Les versions récentes importent et exportent des fichiers MIDI type 0, 1 et 2.

Que dire d'autre? Lire les nombreux développements récents, qui introduisent des outils sériels (rétrogradation, etc.) et un outil "flexible" _tempo permettant de contrôler le tempo de manière autonome sur des séquences superposées (effet polychrone).

Consulter aussi le diaporama PowerPoint créé en octobre 2006 à l'occasion de conférences invitées à Graz (Autriche) et Edinburgh (Royaume-Uni) : <https://bolprocessor.org/bol-processor-bp2-slideshow/>. Ce diaporama contient de nombreux exemples musicaux au format MP3.

Il faut ensuite essayer BP2 en suivant le manuel "QuickStart" fourni avec la documentation, qui contient de nombreux exemples. Il est facile de naviguer sur l'interface de BP2, sans surprise pour un habitué de MacOS, et de découvrir les fonctions grâce à l'abondante documentation en ligne.

Un musicien nord-américain utilise BP2 pour la conception d'un système lui permettant de converser avec des dauphins. Pour toute communication supra-aquatique il est préférable d'écrire aux développeurs.

Bernard Bel
CNRS - Laboratoire Parole et Langage (Aix-en-Provence)
<bel(arobase)lpl.univ-aix.fr>


Bibliographie


Parenthèse importante...

... dans la mesure où Opcode Max est souvent cité en référence.

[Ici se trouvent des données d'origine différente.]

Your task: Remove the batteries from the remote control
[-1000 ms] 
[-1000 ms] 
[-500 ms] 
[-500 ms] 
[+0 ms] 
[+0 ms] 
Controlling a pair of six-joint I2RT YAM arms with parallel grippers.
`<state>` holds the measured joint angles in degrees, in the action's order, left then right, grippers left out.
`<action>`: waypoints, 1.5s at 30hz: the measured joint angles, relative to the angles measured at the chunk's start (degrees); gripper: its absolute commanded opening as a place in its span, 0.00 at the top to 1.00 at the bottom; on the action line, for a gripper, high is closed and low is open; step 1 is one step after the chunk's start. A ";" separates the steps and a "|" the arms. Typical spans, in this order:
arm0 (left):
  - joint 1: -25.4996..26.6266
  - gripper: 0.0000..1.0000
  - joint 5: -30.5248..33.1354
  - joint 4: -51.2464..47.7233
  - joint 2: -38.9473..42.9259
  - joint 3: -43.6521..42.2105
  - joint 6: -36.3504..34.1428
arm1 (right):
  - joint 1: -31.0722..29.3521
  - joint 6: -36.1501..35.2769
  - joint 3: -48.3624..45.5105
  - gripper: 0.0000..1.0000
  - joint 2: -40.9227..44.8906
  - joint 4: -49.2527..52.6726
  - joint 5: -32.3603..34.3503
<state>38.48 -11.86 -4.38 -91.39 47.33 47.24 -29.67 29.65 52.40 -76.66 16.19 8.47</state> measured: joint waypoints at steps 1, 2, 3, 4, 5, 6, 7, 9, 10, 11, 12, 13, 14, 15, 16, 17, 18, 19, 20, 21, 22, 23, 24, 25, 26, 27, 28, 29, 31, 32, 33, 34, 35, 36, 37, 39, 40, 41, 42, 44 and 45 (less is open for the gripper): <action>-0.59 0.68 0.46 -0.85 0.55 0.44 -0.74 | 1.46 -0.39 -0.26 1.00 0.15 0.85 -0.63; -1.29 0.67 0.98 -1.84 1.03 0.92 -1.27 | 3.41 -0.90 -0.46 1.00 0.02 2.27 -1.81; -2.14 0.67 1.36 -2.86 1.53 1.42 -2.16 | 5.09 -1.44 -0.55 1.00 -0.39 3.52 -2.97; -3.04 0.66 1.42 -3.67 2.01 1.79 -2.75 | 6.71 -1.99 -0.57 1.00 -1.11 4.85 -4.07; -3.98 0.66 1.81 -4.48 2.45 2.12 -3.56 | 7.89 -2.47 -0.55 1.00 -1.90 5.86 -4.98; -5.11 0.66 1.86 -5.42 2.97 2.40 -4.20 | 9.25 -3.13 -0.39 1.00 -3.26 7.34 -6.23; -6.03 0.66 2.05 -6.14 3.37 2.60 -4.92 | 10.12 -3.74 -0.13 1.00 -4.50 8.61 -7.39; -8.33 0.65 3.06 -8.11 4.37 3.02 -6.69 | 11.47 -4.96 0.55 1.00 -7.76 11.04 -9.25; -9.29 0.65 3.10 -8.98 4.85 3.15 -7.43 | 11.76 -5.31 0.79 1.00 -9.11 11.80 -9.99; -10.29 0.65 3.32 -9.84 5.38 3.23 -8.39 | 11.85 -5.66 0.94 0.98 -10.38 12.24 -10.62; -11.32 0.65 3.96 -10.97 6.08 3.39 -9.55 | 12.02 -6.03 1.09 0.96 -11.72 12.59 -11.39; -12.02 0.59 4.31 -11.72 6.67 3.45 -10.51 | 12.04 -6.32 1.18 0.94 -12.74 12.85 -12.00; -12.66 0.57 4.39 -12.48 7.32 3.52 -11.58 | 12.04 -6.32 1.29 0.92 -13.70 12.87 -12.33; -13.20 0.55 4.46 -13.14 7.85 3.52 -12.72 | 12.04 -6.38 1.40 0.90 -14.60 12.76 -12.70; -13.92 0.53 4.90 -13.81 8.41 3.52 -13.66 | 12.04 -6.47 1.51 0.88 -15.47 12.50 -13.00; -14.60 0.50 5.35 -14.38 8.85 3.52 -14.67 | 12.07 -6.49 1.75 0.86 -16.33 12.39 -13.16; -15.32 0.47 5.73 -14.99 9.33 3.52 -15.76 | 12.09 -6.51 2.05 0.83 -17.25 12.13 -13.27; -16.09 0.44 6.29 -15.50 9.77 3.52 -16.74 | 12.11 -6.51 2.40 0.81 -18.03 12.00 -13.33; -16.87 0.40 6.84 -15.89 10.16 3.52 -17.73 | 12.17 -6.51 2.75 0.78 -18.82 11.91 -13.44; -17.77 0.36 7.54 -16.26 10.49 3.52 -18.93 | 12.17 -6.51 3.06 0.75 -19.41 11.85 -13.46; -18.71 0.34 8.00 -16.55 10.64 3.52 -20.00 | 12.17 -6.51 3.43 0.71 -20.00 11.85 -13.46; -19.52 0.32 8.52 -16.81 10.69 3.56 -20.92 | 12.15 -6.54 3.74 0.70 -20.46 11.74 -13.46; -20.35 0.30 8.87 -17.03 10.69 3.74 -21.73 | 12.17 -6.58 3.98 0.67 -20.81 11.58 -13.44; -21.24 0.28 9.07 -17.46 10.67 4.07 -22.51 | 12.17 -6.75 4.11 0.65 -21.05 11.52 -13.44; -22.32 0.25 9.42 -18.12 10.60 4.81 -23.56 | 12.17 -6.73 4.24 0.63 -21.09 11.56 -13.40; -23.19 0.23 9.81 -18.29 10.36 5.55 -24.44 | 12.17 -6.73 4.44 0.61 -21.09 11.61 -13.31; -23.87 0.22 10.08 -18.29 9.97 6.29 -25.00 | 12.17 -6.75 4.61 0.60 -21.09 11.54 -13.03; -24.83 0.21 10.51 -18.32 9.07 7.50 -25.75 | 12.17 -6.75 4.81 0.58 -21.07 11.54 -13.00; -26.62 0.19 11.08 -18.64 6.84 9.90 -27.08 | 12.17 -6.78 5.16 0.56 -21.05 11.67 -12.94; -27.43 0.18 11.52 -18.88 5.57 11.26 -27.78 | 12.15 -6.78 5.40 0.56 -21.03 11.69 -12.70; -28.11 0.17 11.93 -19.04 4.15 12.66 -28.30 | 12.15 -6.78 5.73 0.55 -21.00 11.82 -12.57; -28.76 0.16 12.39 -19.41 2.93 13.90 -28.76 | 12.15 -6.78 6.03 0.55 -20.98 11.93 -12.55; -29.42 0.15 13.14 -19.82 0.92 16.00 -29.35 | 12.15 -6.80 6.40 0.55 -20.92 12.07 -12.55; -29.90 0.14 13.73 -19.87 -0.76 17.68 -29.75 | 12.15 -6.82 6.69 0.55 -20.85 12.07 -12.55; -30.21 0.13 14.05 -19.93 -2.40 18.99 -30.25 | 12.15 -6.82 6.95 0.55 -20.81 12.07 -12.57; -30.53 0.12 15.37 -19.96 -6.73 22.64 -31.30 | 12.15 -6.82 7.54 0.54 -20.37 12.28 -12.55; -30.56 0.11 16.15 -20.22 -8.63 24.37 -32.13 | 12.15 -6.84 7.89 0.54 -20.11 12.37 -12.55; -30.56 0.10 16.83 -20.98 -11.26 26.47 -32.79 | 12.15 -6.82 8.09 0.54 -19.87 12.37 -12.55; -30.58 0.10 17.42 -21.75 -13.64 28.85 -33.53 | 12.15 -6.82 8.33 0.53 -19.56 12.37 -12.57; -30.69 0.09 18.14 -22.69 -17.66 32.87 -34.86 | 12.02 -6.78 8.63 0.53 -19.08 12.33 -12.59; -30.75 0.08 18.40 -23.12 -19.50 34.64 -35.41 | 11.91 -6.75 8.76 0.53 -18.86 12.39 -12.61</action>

BP2 et Max partagent la même philosophie de non-allégeance à une théorie musicale particulière.

Contrairement à Max, BP2 exploite deux environnements, MIDI et Csound, articulant l'un sur l'autre comme indiqué schématiquement ci-dessous:

Max n'exécute que des opérations arithmétiques classiques alors que BP2 possède des algorithmes de résolution de contraintes à deux niveaux:

Il est envisagé d'intégrer à BP2 d'autres algorithmes de résolution de contraintes, notamment au niveau du pattern matching dans les règles de réécriture (en s'inspirant de l'algorithme d'unification de Prolog II).

Max permet surtout de contrôler la structure de surface d'une pièce musicale; il n'est pas facile de garder une mémoire à long terme des événements antérieurs. BP2 s'intéressant aussi à la structure profonde, il est plus orienté vers la composition que vers l'improvisation.